:: Recorded data ::

=== Section Start ===

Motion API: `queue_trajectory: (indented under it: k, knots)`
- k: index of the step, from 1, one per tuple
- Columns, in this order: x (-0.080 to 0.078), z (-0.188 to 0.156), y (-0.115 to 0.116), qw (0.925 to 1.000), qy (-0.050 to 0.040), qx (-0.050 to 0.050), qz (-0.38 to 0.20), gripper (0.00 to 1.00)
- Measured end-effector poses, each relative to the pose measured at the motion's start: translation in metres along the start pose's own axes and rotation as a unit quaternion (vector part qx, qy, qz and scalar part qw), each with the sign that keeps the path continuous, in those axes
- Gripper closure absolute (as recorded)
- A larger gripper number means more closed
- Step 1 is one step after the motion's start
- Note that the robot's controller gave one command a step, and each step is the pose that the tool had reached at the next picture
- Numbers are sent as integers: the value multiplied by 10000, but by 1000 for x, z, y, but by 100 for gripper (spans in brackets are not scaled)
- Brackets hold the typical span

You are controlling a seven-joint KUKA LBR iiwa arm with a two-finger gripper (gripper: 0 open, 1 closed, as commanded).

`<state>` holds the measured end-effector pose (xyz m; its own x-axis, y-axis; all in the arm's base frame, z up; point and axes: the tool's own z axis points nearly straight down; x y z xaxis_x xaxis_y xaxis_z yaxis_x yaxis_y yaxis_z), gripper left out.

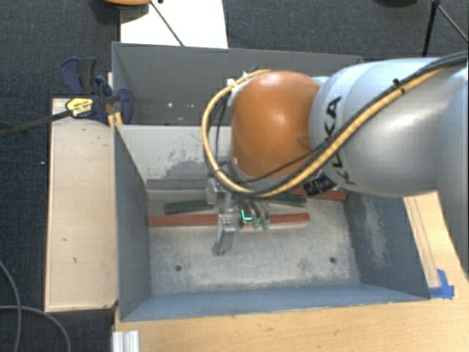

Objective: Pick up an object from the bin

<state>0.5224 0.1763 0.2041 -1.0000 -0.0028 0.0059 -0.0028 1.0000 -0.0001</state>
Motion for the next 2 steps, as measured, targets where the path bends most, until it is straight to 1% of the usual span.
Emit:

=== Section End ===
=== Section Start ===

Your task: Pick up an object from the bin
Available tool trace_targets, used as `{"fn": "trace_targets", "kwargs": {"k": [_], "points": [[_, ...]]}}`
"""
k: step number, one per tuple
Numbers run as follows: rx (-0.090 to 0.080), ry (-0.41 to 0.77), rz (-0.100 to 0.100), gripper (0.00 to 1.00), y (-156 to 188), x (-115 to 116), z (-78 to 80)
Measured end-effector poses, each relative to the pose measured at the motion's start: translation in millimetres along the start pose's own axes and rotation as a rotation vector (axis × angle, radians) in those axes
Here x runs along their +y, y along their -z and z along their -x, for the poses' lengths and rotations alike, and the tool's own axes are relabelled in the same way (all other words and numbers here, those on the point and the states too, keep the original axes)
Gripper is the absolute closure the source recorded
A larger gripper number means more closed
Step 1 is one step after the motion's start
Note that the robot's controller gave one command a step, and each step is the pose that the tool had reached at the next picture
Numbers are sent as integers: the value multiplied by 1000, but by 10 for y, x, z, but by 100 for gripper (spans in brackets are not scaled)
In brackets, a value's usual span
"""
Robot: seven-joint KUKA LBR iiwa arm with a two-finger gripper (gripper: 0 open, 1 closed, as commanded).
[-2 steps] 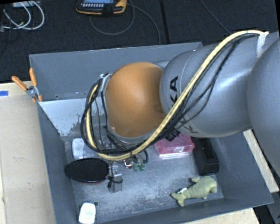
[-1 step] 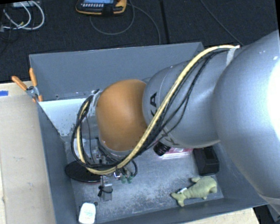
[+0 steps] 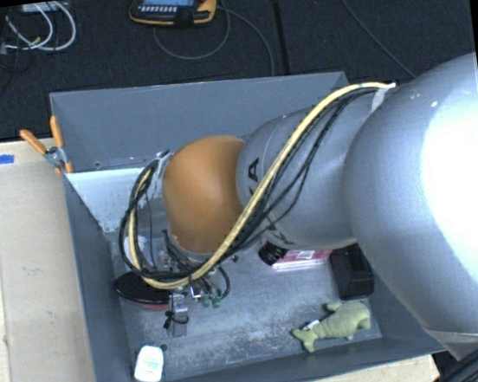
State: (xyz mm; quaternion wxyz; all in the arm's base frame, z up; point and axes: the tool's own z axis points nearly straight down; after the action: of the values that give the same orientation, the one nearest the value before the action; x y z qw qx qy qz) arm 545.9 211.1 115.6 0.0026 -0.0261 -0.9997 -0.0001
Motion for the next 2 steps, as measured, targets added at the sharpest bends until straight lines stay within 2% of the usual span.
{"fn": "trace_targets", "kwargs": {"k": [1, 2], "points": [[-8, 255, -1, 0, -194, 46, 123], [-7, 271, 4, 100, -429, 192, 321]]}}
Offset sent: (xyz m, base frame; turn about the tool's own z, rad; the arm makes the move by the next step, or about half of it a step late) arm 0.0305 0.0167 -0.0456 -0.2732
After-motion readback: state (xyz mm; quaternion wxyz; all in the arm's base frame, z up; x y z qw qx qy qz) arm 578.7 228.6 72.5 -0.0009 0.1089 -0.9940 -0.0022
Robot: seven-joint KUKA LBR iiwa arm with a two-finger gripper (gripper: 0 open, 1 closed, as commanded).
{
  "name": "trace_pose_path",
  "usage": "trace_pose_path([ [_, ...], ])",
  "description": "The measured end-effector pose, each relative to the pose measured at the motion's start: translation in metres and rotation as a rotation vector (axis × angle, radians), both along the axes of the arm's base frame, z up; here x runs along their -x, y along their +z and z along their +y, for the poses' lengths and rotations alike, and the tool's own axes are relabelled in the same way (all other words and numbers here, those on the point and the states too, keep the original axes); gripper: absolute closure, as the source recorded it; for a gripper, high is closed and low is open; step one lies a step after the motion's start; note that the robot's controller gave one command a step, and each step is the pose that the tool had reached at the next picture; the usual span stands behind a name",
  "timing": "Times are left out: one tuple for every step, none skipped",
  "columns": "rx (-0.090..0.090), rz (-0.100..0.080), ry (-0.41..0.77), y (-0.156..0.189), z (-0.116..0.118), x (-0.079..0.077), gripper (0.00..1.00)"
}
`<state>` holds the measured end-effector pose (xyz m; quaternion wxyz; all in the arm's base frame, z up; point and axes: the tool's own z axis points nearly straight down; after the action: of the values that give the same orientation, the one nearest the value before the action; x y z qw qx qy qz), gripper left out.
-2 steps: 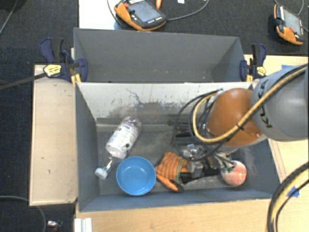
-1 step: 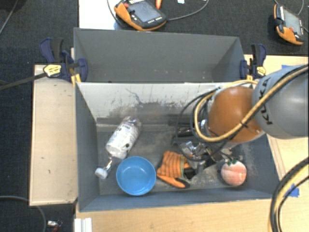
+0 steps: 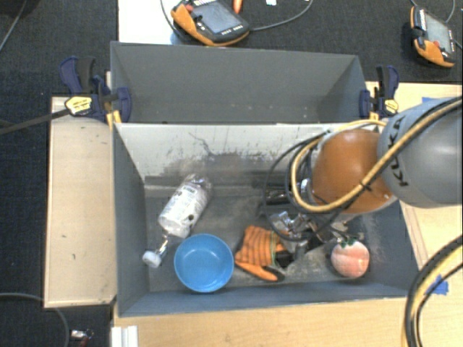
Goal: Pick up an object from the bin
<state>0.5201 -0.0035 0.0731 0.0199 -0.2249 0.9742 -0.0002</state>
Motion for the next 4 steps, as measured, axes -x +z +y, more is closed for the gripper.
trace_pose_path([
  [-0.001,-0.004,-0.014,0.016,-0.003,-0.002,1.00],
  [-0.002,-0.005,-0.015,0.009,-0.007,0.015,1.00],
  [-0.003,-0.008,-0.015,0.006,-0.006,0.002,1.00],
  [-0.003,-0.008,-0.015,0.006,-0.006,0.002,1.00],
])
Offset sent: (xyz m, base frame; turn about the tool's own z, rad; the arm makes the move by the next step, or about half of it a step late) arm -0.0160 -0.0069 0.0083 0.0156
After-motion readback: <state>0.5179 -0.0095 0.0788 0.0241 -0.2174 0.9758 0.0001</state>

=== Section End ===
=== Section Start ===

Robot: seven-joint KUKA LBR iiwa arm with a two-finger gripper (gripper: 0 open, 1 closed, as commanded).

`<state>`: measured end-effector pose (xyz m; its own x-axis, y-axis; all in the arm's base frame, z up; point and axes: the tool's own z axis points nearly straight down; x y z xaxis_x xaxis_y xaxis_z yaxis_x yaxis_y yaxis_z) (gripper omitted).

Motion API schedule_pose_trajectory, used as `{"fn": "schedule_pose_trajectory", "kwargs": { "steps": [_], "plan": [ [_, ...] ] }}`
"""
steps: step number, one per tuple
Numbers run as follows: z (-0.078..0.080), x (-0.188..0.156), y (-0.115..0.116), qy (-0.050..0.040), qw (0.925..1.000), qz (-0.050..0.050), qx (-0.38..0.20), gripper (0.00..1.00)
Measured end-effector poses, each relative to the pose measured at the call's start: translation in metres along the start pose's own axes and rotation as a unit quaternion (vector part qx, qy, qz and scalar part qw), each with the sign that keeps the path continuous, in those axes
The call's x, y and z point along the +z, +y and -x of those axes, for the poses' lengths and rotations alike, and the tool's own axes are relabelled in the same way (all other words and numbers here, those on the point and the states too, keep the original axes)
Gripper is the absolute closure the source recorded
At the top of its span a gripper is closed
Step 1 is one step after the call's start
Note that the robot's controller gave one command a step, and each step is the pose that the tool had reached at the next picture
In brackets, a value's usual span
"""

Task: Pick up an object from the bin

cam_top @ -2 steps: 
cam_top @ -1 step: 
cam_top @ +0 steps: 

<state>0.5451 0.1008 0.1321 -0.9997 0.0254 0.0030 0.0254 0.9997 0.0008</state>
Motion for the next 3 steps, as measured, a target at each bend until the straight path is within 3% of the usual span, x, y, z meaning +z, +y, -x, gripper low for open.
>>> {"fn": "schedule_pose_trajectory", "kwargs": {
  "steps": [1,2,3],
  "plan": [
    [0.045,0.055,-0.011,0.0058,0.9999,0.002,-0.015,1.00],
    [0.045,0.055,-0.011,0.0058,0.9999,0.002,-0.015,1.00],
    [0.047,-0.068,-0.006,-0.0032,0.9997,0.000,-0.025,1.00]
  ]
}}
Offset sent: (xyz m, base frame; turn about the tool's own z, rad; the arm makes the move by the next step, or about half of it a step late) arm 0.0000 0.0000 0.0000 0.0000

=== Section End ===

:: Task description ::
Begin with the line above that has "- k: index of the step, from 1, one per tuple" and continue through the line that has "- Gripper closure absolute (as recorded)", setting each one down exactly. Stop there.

:: Answer to the exercise ::
- k: index of the step, from 1, one per tuple
- Columns, in this order: x (-0.080 to 0.078), z (-0.188 to 0.156), y (-0.115 to 0.116), qw (0.925 to 1.000), qy (-0.050 to 0.040), qx (-0.050 to 0.050), qz (-0.38 to 0.20), gripper (0.00 to 1.00)
- Measured end-effector poses, each relative to the pose measured at the motion's start: translation in metres along the start pose's own axes and rotation as a unit quaternion (vector part qx, qy, qz and scalar part qw), each with the sign that keeps the path continuous, in those axes
- Gripper closure absolute (as recorded)

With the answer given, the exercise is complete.